[Start of Attachment]
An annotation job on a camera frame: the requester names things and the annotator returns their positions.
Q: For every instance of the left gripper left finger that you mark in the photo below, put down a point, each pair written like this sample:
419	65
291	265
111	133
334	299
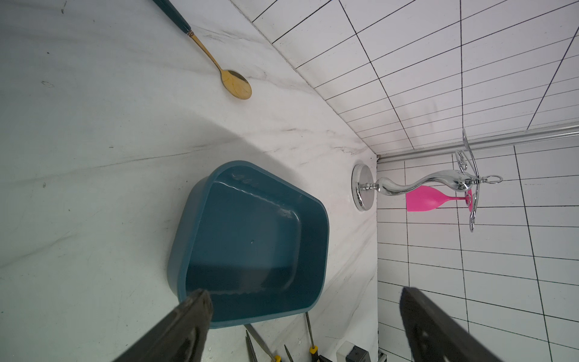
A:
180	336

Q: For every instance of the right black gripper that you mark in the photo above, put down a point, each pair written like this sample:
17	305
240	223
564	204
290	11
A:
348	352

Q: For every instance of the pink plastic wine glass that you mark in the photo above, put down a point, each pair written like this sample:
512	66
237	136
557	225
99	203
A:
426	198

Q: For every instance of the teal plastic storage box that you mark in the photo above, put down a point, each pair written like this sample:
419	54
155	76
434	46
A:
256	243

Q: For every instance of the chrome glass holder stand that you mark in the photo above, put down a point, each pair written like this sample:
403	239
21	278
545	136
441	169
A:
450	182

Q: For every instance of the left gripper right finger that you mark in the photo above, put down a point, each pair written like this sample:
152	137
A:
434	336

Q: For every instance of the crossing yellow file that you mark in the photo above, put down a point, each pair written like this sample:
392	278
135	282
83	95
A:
[End of Attachment]
:: Your goal ::
Could you find each line in the entries that contains the string "right" and copy it?

:: Reply ::
Q: For every instance of the right black gripper that you mark in the photo above, put down a point, each pair written like this sample:
Q: For every instance of the left gripper right finger that you mark in the photo above, put down a point, each pair written like this sample:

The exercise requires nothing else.